- _WORK INSTRUCTIONS_
Reproduce the entries shown below only from the line with "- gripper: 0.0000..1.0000" down to the line with "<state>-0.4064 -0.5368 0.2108", keeping both end lines and copying each one exactly.

▼

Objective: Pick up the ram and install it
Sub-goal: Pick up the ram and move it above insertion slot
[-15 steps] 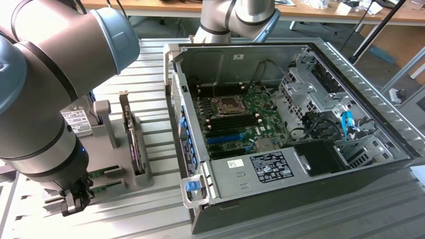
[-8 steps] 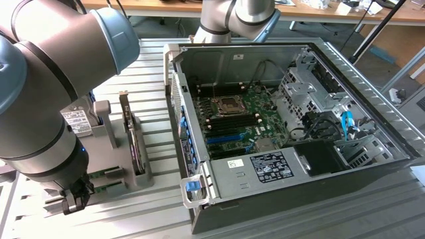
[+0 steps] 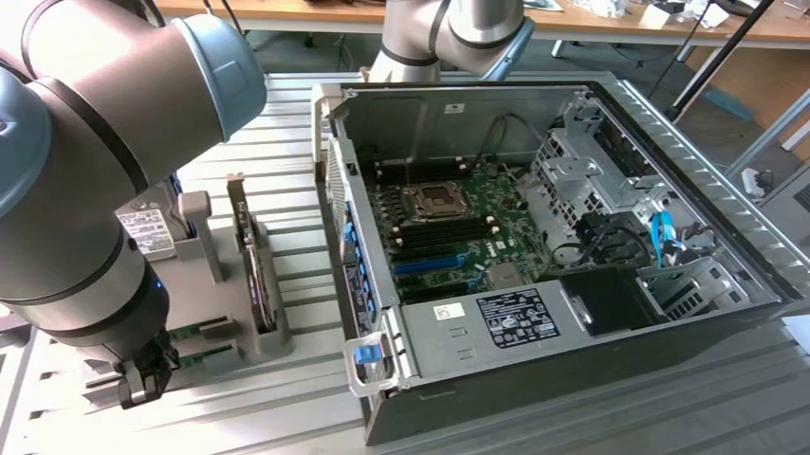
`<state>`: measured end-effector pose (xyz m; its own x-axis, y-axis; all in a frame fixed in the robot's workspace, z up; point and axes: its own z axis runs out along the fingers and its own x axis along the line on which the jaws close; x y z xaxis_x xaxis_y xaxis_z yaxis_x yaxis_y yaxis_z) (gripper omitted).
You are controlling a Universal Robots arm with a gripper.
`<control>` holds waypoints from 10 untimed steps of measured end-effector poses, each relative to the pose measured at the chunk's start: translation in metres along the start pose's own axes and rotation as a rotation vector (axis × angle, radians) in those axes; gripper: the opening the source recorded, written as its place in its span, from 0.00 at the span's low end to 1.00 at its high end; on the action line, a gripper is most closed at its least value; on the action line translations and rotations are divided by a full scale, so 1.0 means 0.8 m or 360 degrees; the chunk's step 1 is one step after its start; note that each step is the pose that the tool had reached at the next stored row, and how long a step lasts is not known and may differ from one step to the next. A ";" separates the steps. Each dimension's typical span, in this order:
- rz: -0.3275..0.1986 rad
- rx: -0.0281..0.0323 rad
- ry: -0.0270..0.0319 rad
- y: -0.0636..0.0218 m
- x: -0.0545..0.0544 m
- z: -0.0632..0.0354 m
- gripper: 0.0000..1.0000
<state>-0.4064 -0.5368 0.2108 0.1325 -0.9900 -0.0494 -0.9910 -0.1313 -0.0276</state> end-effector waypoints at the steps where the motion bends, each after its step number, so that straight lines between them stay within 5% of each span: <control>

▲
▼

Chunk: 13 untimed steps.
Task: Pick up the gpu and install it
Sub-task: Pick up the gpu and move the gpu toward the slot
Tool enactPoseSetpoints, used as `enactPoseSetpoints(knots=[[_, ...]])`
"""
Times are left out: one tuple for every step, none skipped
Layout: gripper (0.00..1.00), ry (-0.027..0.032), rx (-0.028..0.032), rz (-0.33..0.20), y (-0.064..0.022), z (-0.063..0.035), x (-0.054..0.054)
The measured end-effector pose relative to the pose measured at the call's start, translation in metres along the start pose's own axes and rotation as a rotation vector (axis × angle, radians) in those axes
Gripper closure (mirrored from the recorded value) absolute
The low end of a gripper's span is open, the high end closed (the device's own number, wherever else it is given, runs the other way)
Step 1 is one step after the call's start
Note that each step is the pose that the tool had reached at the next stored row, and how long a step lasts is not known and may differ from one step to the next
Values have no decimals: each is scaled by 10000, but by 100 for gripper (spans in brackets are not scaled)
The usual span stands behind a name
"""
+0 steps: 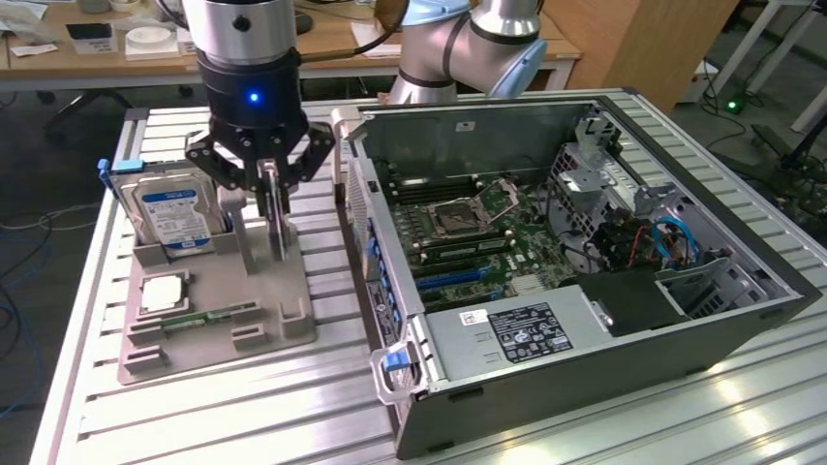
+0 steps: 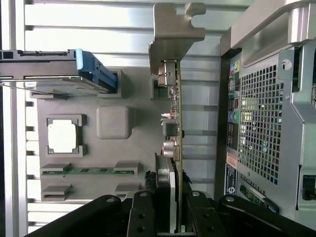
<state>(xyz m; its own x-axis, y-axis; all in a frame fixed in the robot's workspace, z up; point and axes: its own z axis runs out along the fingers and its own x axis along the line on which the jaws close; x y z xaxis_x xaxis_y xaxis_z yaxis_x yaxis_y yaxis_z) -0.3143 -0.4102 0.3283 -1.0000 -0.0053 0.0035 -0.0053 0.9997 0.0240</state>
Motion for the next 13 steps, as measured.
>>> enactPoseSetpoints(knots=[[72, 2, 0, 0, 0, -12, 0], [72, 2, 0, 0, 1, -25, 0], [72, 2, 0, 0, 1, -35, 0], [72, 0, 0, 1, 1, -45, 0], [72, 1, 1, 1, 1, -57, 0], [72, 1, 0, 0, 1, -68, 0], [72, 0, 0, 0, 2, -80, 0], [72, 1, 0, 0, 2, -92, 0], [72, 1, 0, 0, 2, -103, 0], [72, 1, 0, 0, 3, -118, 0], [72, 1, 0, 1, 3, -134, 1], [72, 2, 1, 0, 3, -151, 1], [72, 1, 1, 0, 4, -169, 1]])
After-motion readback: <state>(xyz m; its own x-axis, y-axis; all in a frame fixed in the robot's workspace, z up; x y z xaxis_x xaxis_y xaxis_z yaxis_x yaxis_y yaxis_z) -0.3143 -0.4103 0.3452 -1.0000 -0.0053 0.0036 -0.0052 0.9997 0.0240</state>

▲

- _RESPONSE AREA_
- gripper: 0.0000..1.0000
<state>-0.4064 -0.5368 0.2108 0.1325 -0.9900 -0.0494 -0.9910 -0.1313 -0.0276</state> end-effector waypoints at the steps where the motion bends, each after its step number, so that straight lines between them stay within 5% of each span: <control>

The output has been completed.